Le groupe de hackers "Royal", spécialisé dans le rançongiciel, a revendiqué la cyberattaque qui a visé début mars la mairie de Lille.
Ils ont mis en ligne ce lundi deux fichiers de données volées à la ville.
Ce qui fait craindre la diffusion d'informations concernant l'état civil de certains administrés.

"L'attaque a été orchestrée par le groupe de hackers 'Royal'". La ville de Lille, visée début mars par une cyberattaque, a révélé l'information ce lundi 27 mars dans un communiqué, précisant à l'AFP l'avoir appris via le blog spécialisé zataz.com. Selon l'auteur de ce blog, le spécialiste en cybersécurité Damien Bancal, "les pirates informatiques ont diffusé (lundi) deux fichiers de données volées à la ville de plus de 150 gigas chacun. Ce qui m'inquiète, c'est qu'ils précisent n'avoir diffusé que 10%" du total. 

"305 gigas de données, c'est équivalent à 150 disques blu-ray. Si c'est seulement 10%, c'est complètement fou", a-t-il expliqué à l'AFP. "Ils ont caché cela dans le darkweb."

Ils infiltrent les ordinateurs, menacent de diffuser les données en réclamant une rançon.
Damien Bancal, spécialiste en cybersécurité

Ces données étant désormais en ligne, "d'autres pirates vont commencer à copier, récupérer ces informations et s'en servir : ça peut être des téléphones portables, des mails, voire des documents liés à la vie privée", a-t-il déploré. Plusieurs heures sont encore nécessaires pour télécharger et découvrir le contenu de ces fichiers, a-t-il précisé, craignant "la diffusion d'informations concernant l'état civil" des administrés. 

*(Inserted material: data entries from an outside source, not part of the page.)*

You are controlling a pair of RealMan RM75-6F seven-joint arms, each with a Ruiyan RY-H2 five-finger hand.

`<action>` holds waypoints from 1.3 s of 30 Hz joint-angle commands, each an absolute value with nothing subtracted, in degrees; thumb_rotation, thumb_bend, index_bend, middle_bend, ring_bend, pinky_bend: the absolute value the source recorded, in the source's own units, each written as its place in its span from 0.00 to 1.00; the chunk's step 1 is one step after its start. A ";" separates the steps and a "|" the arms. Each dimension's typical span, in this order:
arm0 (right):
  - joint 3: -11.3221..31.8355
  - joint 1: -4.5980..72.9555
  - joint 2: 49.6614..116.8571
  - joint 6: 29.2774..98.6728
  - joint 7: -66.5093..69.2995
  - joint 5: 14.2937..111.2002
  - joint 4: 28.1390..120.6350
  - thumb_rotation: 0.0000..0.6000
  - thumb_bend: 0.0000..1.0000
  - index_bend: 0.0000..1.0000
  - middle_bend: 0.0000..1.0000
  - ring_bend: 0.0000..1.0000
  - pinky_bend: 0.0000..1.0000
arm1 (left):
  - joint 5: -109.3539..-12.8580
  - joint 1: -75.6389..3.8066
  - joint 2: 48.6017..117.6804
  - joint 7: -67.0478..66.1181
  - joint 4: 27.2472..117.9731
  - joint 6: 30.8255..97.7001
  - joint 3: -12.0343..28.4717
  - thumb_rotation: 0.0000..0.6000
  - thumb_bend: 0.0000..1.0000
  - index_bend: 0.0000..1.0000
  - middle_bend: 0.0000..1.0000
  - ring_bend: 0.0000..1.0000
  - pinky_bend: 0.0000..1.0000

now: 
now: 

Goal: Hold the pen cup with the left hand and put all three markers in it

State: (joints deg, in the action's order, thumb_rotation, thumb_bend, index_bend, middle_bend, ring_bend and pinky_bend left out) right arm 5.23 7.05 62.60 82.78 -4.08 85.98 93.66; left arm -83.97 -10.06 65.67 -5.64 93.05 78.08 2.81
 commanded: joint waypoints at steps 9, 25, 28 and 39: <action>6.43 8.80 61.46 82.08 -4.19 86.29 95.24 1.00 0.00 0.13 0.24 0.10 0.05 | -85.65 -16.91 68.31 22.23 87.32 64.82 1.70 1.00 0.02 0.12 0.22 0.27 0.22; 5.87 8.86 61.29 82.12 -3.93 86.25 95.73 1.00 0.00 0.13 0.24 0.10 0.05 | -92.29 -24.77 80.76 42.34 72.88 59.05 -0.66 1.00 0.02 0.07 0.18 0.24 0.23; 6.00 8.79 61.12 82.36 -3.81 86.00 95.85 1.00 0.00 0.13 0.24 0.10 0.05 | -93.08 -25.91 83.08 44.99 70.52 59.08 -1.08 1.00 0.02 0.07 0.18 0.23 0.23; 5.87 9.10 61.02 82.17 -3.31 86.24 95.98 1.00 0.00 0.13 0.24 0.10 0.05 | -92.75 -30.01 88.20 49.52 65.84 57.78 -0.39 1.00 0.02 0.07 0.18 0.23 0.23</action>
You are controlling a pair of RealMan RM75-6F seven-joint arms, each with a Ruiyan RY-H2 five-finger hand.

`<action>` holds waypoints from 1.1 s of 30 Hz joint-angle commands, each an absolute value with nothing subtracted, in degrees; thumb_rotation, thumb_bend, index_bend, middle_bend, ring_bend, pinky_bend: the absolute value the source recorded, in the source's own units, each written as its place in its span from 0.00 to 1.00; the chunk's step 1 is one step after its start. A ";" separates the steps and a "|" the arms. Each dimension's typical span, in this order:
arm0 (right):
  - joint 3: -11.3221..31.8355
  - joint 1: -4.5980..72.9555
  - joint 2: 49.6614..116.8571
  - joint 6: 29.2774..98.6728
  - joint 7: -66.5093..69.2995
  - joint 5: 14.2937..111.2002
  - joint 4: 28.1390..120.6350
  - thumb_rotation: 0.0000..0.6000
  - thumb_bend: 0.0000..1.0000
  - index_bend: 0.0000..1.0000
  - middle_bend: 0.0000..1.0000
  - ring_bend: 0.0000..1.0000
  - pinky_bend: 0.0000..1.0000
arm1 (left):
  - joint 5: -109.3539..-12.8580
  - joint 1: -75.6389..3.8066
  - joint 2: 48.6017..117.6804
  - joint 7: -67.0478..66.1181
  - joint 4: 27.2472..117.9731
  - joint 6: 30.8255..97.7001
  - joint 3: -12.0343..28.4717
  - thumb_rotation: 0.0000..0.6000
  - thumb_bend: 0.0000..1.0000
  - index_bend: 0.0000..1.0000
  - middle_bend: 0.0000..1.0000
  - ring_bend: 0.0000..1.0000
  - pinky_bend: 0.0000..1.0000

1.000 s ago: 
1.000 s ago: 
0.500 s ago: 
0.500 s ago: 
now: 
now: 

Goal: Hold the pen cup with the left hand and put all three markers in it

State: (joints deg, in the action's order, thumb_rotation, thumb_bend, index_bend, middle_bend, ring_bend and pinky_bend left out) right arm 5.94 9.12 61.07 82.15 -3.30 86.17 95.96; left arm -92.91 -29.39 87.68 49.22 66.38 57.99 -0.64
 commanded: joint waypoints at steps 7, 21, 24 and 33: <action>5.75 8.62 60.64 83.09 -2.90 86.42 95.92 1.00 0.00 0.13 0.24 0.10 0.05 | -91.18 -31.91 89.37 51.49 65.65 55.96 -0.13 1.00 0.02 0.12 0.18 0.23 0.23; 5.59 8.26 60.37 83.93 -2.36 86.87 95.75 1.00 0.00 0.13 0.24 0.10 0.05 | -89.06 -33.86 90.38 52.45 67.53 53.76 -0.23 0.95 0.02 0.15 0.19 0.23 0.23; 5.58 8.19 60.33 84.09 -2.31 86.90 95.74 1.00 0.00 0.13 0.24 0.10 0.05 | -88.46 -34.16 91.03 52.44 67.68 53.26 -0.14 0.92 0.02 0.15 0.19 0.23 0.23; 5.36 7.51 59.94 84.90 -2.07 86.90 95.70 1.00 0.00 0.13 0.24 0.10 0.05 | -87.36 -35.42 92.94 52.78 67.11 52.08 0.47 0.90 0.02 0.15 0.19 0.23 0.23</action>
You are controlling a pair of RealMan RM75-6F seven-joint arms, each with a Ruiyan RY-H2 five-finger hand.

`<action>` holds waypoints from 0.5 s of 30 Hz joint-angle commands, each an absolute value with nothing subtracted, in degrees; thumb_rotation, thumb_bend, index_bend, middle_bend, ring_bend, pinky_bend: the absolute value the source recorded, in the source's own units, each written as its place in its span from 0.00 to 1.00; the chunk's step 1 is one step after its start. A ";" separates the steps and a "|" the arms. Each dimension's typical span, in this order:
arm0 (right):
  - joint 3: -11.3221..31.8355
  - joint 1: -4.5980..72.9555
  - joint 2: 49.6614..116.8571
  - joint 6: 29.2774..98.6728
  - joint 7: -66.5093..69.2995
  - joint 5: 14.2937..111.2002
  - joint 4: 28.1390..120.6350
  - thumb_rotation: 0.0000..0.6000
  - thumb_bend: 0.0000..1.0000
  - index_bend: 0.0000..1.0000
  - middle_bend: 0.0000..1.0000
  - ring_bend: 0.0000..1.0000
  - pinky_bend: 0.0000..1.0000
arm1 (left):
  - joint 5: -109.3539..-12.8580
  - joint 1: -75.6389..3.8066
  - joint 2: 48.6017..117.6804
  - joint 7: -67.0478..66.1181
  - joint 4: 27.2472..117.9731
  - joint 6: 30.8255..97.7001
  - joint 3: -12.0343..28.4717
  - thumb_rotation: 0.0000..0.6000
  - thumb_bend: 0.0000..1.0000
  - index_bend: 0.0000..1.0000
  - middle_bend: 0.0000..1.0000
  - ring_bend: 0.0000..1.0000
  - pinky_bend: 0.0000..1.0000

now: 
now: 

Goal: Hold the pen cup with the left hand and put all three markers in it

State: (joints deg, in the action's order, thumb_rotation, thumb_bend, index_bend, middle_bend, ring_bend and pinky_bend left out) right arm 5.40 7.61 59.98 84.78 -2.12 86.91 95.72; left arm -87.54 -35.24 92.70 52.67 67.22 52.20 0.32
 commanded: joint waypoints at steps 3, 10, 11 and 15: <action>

"Le groupe 'Royal' fait partie de nombreux groupes dédiés au ransomware, ou rançongiciel", la prise d'otage informatique à partir d'un logiciel malveillant. "Leur première véritable apparition, c'est en septembre 2022. Depuis, plus de 142 entreprises ou entités ont vu leurs données diffusées", sans compter les "victimes qui ont payé, et ne sont donc pas connues", a encore détaillé Damien Bancal.

"Ils infiltrent les ordinateurs, menacent de diffuser les données en réclamant une rançon. Quand les entreprises, communes, ou autres entités ne payent pas, elles sont jetées en pâture, comme ça les autres ont peur et payent", a-t-il développé, soulignant que les pirates de "Royal" n'ont "pas affiché le montant de la rançon".

Parmi les victimes de ce groupe, figurent selon ce spécialiste des sociétés privées, des communes en Allemagne ou aux États-Unis, ainsi que des médias ou encore une école en Australie. "Jusqu'au Luxembourg, ce qui est très rare", a-t-il ajouté.